◆ Task to complete:
Please find every line in the entries below that contains the string "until", and copy it.

◆ Exercise materials:
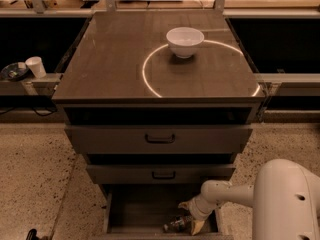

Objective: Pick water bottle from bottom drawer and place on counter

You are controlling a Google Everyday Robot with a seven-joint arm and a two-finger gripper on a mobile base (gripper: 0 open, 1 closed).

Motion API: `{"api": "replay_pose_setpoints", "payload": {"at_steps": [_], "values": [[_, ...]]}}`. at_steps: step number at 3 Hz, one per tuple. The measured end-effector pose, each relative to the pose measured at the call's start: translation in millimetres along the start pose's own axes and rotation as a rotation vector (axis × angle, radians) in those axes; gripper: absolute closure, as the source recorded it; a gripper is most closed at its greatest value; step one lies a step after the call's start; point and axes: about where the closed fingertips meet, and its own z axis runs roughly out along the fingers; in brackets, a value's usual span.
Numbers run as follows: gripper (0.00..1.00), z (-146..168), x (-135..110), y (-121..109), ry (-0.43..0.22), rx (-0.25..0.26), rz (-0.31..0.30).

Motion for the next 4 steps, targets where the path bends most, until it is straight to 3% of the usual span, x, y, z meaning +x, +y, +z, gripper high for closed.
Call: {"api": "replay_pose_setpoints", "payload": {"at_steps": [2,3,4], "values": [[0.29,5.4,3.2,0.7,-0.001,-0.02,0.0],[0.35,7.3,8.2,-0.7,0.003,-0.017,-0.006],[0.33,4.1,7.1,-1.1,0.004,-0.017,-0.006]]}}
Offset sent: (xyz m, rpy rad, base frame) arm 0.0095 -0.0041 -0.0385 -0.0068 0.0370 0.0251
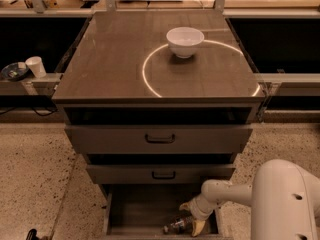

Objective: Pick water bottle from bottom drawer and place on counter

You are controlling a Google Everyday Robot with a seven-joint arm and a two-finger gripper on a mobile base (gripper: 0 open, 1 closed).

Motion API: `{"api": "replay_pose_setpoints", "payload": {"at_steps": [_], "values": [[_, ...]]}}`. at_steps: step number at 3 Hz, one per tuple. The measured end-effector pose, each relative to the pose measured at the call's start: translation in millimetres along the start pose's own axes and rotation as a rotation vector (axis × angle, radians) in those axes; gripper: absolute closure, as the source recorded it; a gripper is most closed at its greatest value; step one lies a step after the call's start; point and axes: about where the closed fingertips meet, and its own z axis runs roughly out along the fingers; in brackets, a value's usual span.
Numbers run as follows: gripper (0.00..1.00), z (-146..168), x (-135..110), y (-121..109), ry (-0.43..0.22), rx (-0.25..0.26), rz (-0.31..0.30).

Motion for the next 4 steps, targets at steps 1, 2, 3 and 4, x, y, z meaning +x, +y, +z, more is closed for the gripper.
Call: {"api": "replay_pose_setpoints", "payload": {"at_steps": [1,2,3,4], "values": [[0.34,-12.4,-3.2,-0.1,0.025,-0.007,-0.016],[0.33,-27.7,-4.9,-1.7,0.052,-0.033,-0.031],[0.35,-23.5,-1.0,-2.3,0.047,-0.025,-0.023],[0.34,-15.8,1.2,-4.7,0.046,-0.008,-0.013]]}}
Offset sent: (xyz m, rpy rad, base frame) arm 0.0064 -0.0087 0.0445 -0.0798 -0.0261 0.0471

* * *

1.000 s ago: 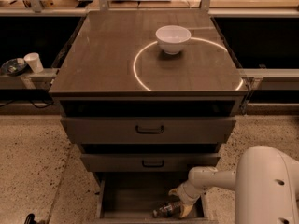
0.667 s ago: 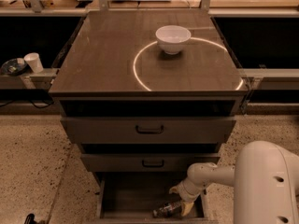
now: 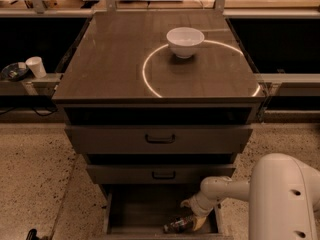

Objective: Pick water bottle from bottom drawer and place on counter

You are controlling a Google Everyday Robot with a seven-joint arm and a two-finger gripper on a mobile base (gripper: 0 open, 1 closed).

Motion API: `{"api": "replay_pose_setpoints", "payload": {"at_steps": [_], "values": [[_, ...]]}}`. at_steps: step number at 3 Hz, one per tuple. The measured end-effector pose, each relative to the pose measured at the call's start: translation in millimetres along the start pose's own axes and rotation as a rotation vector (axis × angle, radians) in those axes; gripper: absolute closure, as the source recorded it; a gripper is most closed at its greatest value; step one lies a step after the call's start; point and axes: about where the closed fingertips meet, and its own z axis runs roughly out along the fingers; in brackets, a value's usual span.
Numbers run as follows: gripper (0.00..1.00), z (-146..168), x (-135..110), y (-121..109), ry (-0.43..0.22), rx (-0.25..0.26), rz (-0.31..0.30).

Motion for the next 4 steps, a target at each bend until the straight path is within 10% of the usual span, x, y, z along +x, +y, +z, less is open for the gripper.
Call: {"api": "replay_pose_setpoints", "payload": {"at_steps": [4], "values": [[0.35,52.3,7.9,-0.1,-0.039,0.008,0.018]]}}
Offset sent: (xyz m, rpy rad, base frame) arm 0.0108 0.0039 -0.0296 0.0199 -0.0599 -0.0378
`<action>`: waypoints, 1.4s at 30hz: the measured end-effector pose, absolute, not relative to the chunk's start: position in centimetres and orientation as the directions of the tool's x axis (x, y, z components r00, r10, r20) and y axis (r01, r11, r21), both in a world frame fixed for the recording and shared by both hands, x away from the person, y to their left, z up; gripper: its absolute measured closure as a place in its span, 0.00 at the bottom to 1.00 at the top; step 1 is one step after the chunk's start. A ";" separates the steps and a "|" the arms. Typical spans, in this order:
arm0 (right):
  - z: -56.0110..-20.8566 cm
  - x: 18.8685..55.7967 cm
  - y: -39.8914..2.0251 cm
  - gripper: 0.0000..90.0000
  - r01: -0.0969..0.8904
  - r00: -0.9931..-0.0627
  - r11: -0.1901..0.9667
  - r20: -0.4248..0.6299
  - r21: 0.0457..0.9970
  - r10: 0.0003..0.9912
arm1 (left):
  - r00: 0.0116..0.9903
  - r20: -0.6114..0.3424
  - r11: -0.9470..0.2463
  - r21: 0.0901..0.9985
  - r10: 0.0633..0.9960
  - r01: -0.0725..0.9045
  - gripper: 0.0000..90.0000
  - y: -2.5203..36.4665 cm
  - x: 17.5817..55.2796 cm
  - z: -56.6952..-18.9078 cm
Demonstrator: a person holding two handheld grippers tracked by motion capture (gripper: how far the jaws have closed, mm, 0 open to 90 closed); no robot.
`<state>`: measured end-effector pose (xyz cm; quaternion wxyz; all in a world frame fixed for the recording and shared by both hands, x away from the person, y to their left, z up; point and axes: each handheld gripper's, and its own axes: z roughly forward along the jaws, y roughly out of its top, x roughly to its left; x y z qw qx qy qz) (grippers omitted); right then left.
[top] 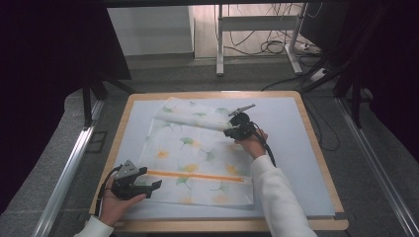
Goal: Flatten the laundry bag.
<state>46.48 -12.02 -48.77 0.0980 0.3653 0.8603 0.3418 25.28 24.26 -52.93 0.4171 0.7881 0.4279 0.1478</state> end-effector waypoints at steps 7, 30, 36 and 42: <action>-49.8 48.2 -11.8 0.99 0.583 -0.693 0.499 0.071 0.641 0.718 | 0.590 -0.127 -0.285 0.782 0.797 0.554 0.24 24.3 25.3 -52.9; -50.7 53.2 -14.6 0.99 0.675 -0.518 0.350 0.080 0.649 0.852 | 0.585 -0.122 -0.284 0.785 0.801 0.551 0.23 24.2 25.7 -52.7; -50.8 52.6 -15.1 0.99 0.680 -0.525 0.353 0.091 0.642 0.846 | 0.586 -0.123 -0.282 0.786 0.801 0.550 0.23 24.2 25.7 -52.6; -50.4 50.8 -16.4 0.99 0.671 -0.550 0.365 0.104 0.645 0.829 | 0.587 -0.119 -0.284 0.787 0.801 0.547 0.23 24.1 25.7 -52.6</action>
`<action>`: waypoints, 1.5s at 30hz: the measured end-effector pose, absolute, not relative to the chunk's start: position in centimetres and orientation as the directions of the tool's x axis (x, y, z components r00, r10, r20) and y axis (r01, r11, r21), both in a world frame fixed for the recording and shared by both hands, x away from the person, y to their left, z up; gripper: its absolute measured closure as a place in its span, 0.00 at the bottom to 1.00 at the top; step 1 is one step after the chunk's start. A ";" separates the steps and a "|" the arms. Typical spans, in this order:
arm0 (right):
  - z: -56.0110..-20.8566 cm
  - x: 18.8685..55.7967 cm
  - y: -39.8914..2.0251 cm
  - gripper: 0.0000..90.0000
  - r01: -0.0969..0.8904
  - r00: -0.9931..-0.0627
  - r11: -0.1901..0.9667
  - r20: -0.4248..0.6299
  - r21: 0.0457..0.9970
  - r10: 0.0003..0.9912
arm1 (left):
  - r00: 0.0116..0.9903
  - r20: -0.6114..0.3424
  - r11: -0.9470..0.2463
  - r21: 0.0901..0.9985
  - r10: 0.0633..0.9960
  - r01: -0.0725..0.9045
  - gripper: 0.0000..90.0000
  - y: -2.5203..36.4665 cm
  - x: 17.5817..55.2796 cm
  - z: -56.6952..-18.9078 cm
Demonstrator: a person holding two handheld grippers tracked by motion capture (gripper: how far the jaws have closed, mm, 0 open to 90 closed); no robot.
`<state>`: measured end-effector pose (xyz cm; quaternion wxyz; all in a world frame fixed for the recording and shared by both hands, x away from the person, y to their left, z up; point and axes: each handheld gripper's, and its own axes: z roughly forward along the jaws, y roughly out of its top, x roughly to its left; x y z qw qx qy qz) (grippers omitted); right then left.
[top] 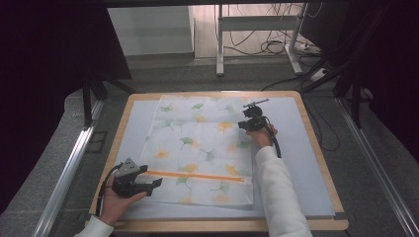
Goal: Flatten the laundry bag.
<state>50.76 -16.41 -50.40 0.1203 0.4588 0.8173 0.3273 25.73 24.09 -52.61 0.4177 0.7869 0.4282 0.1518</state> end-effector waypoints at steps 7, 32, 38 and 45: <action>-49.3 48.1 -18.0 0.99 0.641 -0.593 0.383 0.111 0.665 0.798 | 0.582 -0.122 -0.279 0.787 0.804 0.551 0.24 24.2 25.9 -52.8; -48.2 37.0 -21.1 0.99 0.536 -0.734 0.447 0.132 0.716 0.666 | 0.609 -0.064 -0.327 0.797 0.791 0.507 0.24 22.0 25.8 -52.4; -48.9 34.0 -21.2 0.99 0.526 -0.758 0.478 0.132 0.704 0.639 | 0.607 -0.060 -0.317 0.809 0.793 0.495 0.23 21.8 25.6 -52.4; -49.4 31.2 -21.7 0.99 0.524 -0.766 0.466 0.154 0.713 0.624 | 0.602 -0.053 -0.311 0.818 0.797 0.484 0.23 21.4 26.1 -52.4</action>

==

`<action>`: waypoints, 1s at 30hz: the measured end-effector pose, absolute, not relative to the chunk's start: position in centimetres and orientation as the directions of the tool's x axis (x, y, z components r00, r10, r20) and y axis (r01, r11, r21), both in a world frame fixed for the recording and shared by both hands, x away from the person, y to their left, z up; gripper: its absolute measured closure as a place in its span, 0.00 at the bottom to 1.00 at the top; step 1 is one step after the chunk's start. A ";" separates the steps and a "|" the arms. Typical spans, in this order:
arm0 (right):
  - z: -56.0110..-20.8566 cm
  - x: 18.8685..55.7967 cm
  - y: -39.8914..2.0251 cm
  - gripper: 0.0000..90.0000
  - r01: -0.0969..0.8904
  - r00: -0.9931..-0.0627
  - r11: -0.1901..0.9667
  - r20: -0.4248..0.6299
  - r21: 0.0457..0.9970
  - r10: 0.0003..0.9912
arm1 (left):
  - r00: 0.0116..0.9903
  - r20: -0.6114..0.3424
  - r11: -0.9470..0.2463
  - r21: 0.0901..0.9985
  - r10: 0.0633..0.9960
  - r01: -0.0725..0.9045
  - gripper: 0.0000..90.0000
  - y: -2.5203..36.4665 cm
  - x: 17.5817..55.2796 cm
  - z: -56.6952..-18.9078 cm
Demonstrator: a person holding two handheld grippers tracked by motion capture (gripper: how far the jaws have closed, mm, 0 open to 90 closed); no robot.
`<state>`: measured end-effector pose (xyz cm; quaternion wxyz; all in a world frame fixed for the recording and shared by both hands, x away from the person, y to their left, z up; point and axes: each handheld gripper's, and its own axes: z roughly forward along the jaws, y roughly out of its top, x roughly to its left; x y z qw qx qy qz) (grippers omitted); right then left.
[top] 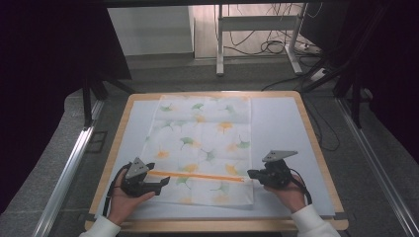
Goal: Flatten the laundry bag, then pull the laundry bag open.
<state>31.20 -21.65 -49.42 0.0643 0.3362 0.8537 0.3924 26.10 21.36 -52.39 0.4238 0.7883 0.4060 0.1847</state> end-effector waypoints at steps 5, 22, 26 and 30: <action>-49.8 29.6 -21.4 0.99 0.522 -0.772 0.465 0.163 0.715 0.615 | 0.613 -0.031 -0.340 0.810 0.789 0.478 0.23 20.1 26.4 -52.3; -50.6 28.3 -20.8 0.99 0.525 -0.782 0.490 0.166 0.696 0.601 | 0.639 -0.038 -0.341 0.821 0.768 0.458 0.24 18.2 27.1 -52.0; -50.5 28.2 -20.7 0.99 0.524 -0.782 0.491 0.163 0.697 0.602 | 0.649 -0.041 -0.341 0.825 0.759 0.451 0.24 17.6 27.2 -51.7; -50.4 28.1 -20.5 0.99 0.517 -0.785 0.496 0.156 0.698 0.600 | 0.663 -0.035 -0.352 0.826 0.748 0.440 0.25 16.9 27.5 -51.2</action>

◆ Answer box:
Motion for the next 4 steps, targets where the path bends most, until it is straight to 3% of the usual span, x, y, z meaning +x, +y, +z, gripper high for closed.
Motion for the next 4 steps, a target at each bend until the straight path is within 10% of the usual span, x, y, z along +x, +y, +z, less is open for the gripper.

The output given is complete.